The saving grace was that I had been doing Source Control with Github from the beginning, so all I had to do is automate this with Github Actions.

What I learned:

  • How important CI/CD is in development
  • About Github Actions
  • How many dummy commits you have to make when trying to find a bug with CI

Connecting it all - Javascript and the evil CORS

The final step was to connect it all. I had a backend and a frontend, but the two were not talking to each other yet. I needed to write Javascript for that. I'll admit, this should've been easier than it was, but I hadn't really done any Javascript before, and I didn't have time to learn the syntax in detail. I managed to find some resources online to help me with the specific thing I needed to do to call my backend. After lots of tinkering from not knowing the syntax (damn promises!), I got there in the end.

Or so I thought. Then I ran into CORS issues, and had to learn more about that too. OfCORS. A series of silly commits ensued as I tried to solve this issue by adding CORS at the SAM level, but eventually I realised I could just do it directly in the Lambda.

What I learned:

  • About CORS and what it's for
  • How to setup CORS with Lambda and API Gateway
  • More about how backend and frontend communicate
  • A sprinkle of Javascript

AWS Cloud Practicioner Exam

I took the exam today, and I am thrilled to say I passed! It was a very stressful day, especially since I forgot to turn off an alarm on my phone, which rang throughout the final 20 minutes of the exam (I couldn't get up to turn it off). But it was so worth it!

The Future Is Bright?

And with this blog post, I finish the challenge, and officially enter the Champions club! I am thrilled! I want to thank @ForrestBrazeal for the opportunity and the amazing challenge which has given me the chance to learn so much.

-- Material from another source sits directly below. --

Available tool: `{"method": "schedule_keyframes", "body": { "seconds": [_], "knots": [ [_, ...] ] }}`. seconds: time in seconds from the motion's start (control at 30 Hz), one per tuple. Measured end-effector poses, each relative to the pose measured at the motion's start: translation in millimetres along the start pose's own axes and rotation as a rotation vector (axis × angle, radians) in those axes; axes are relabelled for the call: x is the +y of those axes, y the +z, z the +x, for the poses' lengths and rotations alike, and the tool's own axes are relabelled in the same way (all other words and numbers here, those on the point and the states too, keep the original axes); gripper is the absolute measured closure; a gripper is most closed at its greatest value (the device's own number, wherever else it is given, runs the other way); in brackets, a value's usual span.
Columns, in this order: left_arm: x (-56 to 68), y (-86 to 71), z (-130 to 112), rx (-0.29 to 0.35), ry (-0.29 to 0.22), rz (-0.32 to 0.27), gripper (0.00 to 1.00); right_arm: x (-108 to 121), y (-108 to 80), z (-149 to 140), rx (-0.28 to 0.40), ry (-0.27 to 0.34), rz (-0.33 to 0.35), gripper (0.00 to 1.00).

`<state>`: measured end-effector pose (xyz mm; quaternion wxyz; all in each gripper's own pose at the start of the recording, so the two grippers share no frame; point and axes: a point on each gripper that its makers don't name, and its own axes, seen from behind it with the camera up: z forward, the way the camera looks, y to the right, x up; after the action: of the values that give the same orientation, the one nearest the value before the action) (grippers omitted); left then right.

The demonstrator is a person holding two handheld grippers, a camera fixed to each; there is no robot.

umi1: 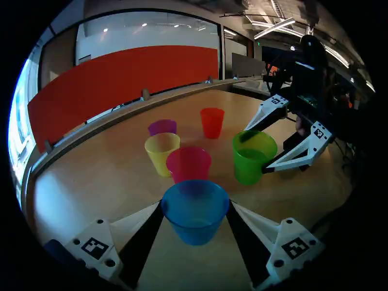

I also want to thank my family, who have been telling me all my life I always have my head in the clouds - I guess they are finally officially right!

The final product:

Top comments (3)

marekdano profile image
Marek Dano

Congratulation!!! If I can know what resources did you use to prepare for AWS exam?

fazlic_ines profile image
Ines Fazlic

Hi Mark,thank you 😊.
I used a course on A Cloud Guru, some extra practice exams on Whizlabs and Amazon's official whitepapers(The ones that AWS says to focus on) Hope this helps 🙂

jennapederson profile image
Jenna Pederson

Congrats on passing the Cloud Practitioner exam! This looks like a fantastic way to get your hands into the technical parts while learning enough to pass the exam. Thanks for sharing your work!